Difficoltà per ritrovarla
Verona, donna 57enne morta in casa “sepolta” dagli acquisti: il compagno ne aveva denunciato la scomparsa
Una donna di 57 anni è morta in casa a Verona, soffocata dai pacchi che aveva accumulato. Per entrare nell’abitazione, i Carabinieri e i vigili del fuoco hanno dovuto farsi strada a causa delle tante ostruzioni sul percorso. Come riporta il corriere della Sera, il corpo della signora è stato ritrovato a terra. L’allarme sull’irreperibilità della vittima è scattato quando il suo compagno non riusciva più a contattarla. E così le ricerche sono state avviate dai militari e dai pompieri che si sono ritrovati davanti alla porta di casa della donna, vedendosi costretti a forzare l’ingresso per accedere all’appartamento. Lo scenario a cui hanno dovuto assistere era composto da montagne di pacchi ancora sigillati, acquisti recenti e sacchetti colmi di oggetti mai utilizzati, che formavano pareti di cartone così fitte da rendere l’abitazione quasi inagibile.
Secondo le testimonianze di chi ha partecipato all’operazione, la quantità dei materiali faceva presagire che in quegli spazi una persona non potesse condurre una vita normale. Di conseguenza, è stato necessario un complesso lavoro di spostamenti per cercare di creare un tragitto verso l’interno dello stabile. Secondo L’Arena, la vittima era economicamente benestante e utilizzava una seconda casa per tenere in modo ossessivo oggetti e acquisti, spesso effettuati online, senza mai riuscire a darli via.

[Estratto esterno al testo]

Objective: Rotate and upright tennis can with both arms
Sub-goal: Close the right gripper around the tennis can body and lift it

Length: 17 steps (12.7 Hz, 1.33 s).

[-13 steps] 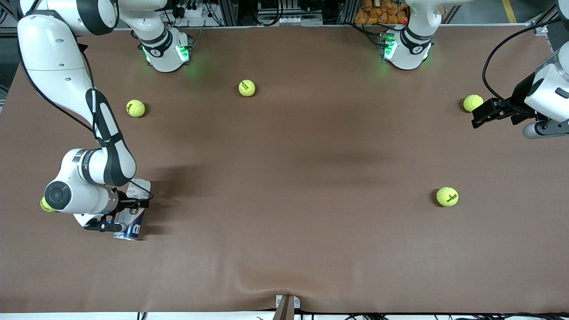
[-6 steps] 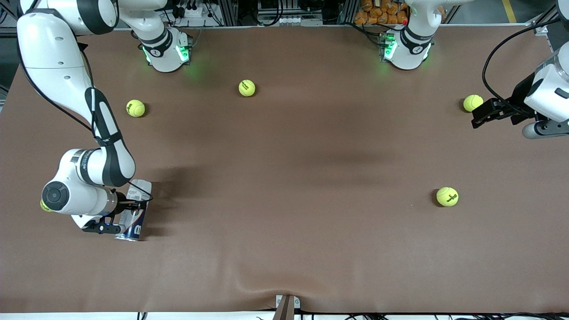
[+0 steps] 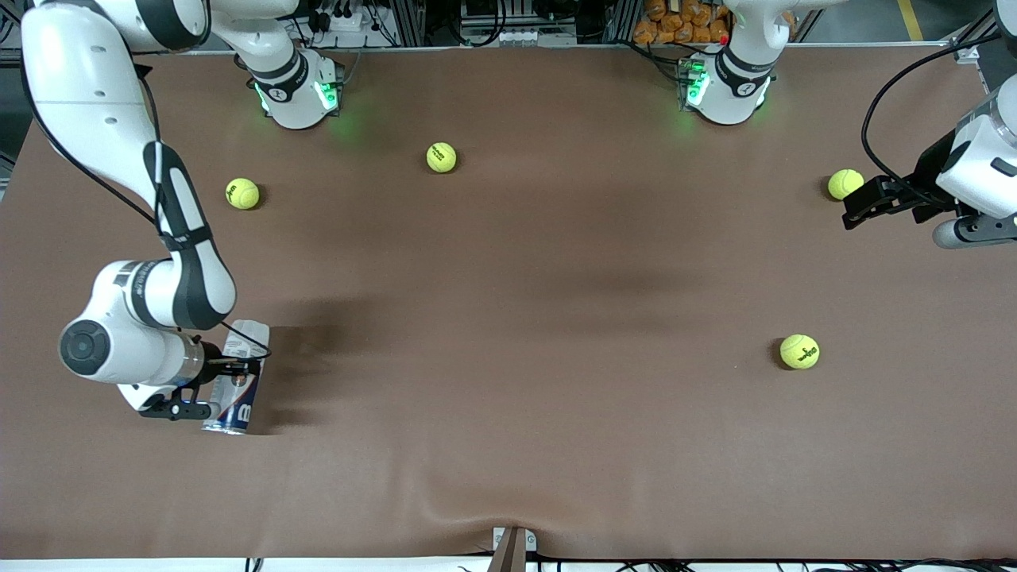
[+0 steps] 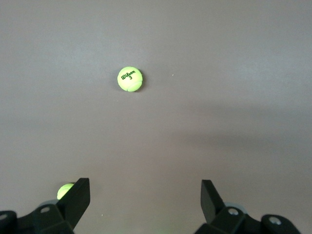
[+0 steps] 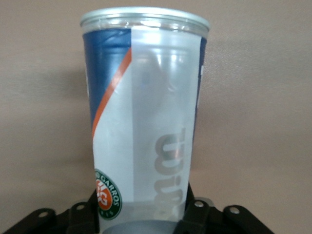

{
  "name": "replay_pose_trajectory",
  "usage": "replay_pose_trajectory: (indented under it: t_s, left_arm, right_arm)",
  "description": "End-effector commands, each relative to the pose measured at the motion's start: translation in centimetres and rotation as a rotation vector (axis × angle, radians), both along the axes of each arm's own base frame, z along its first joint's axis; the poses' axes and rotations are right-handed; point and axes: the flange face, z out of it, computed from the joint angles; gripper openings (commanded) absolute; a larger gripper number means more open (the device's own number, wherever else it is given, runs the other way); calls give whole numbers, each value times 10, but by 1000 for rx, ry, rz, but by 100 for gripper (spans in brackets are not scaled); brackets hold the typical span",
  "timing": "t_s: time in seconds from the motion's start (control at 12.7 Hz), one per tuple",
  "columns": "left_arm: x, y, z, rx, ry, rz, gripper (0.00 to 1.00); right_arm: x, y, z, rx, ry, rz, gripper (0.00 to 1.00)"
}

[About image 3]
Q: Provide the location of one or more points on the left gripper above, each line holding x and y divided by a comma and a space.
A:
926, 173

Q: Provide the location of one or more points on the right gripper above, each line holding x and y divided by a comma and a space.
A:
212, 355

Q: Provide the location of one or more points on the clear tennis ball can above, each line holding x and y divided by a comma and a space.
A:
242, 340

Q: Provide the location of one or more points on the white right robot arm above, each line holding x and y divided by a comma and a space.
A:
87, 95

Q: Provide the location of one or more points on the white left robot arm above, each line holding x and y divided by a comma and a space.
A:
731, 99

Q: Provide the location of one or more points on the yellow tennis ball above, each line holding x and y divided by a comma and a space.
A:
799, 351
842, 181
242, 193
441, 156

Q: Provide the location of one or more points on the orange packets pile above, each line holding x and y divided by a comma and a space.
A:
675, 24

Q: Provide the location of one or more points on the brown table cover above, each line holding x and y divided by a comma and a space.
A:
508, 397

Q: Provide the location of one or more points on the white power strip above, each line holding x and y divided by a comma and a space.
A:
342, 22

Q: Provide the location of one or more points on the white terminal block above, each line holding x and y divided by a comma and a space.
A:
524, 36

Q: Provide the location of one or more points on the aluminium frame strut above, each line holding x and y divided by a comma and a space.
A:
973, 40

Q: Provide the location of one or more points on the aluminium frame post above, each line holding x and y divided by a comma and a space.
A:
624, 20
409, 20

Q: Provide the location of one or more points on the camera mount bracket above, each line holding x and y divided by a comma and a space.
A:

Verona, donna sepolta tra i pacchi accumulati: Carabinieri e pompieri hanno avuto difficoltà
Nonostante la causa precisa del decesso sia al vaglio degli inquirenti, l’ipotesi primaria è che la donna sia rimasta sepolta dal crollo improvviso di una parte dei suoi medesimi acquisti. Dopo essere inciampata o colpita dal cedimento delle torri di scatolon, sarebbe rimasta leggermente sepolta, incapace di liberarsi e di respirare, a causa del peso e del volume del materiale che le ha tolto ogni spazio vitale. Attualmente, l’obiettivo dei Carabinieri è quello di ricostruire la dinamica e la tempistica del decesso.
«Siamo di fronte a un episodio di accumulo compulsivo portato all’estremo» ha spiegato Giovanni Albertini, psicologo e psicoterapeuta, per poi aggiungere che «in questi contesti si innesca un meccanismo tipico del disturbo ossessivo-compulsivo: per calmare un’ansia profonda o un rimuginio incessante, il soggetto compie atti irrinunciabili, come l’acquisto continuo di oggetti che spesso non vengono nemmeno scartati. È un modo per colmare un vuoto interiore ma in casi così gravi la patologia finisce per consumare letteralmente lo spazio fisico, trasformando il rifugio domestico in una trappola».